**Problem details:** Copy the data exactly as it appears, and do not include any pictures.

**Given material:**
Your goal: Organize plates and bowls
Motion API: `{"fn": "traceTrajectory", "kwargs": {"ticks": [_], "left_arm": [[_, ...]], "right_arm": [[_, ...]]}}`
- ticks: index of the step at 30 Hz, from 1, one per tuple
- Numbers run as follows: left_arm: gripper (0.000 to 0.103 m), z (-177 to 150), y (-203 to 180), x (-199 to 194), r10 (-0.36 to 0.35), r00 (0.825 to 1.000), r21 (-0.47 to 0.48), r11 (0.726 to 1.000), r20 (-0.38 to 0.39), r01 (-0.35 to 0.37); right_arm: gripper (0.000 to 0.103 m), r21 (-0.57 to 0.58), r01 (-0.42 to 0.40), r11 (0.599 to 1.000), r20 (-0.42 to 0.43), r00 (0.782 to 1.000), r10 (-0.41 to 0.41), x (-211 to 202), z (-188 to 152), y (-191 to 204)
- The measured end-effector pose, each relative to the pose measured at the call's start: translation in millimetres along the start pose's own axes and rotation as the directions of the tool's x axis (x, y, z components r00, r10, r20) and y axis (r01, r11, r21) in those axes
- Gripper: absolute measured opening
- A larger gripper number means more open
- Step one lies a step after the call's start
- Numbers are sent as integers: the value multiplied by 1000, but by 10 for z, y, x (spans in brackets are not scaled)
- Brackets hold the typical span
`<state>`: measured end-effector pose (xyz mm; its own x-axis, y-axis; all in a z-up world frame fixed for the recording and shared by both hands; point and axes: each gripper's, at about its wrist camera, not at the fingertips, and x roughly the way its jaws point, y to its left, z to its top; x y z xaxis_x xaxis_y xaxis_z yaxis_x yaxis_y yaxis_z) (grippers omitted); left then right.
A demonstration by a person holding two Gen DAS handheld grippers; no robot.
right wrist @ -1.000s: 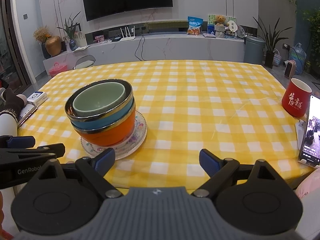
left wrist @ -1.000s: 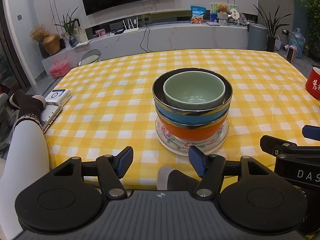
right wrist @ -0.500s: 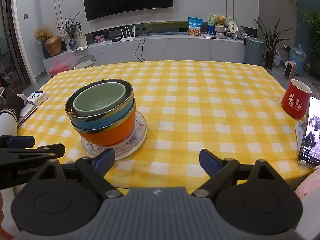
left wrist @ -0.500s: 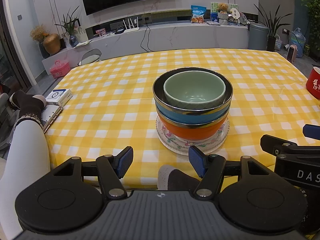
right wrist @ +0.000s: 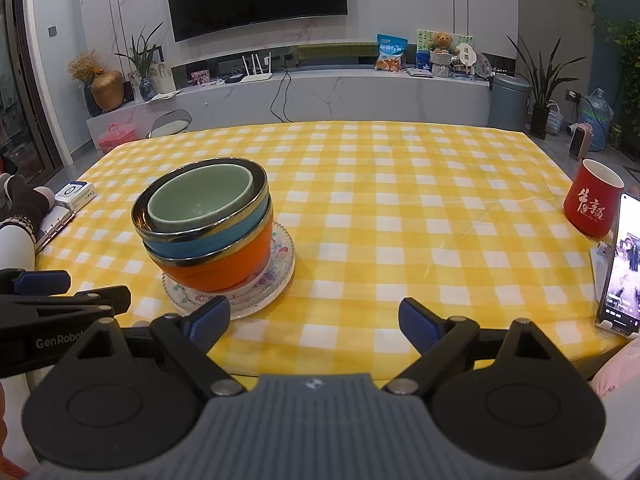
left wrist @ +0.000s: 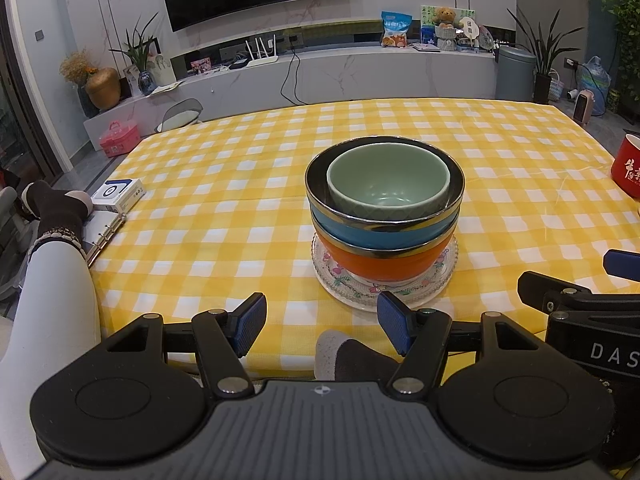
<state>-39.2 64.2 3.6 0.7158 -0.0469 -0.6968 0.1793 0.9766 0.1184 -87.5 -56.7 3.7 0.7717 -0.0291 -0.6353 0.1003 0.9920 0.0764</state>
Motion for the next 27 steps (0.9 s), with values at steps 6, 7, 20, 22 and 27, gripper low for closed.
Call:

**Written solution:**
Your goal: Organize plates and bowls
Motion API: `{"fn": "traceTrajectory", "kwargs": {"ticks": [_], "left_arm": [[_, ...]], "right_arm": [[_, ...]]}}`
- ticks: index of the step at 30 Hz, from 1, one per tuple
- Numbers run as follows: left_arm: gripper (0.000 to 0.103 m), z (-177 to 150), y (-203 to 180), x (-199 to 194), r10 (-0.36 to 0.35), r00 (0.825 to 1.000), r21 (-0.47 to 0.48), r11 (0.726 to 1.000), r20 (-0.38 to 0.39), r01 (-0.35 to 0.37); right_arm: gripper (0.000 to 0.103 m), r21 (-0.57 to 0.58), r01 (-0.42 to 0.40), r11 (0.599 to 1.000), r20 (-0.42 to 0.43), r00 (0.782 to 1.000), r10 (-0.41 to 0.41), x (-211 to 202), z (-188 to 152), y (-191 to 204)
- The measured end-effector pose, each relative to the pose measured at the call's start: translation in millimetres along the start pose's own axes and rotation as the directions of the tool's x axis (x, y, z components r00, r10, r20) and y axis (r01, r11, r21) in those axes
- Gripper: absolute measured opening
- A larger gripper number means more open
- Step one lies a step after the call's start
- Numbers are sent as integers: the value multiplied by 1000, but by 10 for z, y, x (spans in brackets are not scaled)
- Brackets hold the typical span
`<state>`: measured end-effector pose (xyz mm; its own x-axis, y-axis; all in a z-up world frame fixed for the recording and shared by both hands; point and axes: each gripper's, at about its wrist camera, not at the fingertips, and x roughly the way its jaws point, y to its left, z to its top; x y z xaxis_x xaxis_y xaxis_z yaxis_x yaxis_y yaxis_z) (grippers omitted); left then right.
A demonstration by a person holding two Gen DAS handheld grippers; no robot.
right wrist @ -1.000s: 
left wrist @ -1.000s: 
right wrist @ -0.500s: 
left wrist @ -0.500s: 
right wrist @ +0.000s: 
left wrist @ +0.000s: 
<state>-39.2 64.2 3.6 0.7158 -0.0469 -0.6968 0.1793 0.9766 0.1184 -87.5 -56.7 3.7 0.7717 -0.0291 -0.6353 0.1003 0.9920 0.0764</state>
Motion for the next 27 steps (0.9 s), with values at steps 6, 7, 20, 22 and 27, gripper low for closed.
Call:

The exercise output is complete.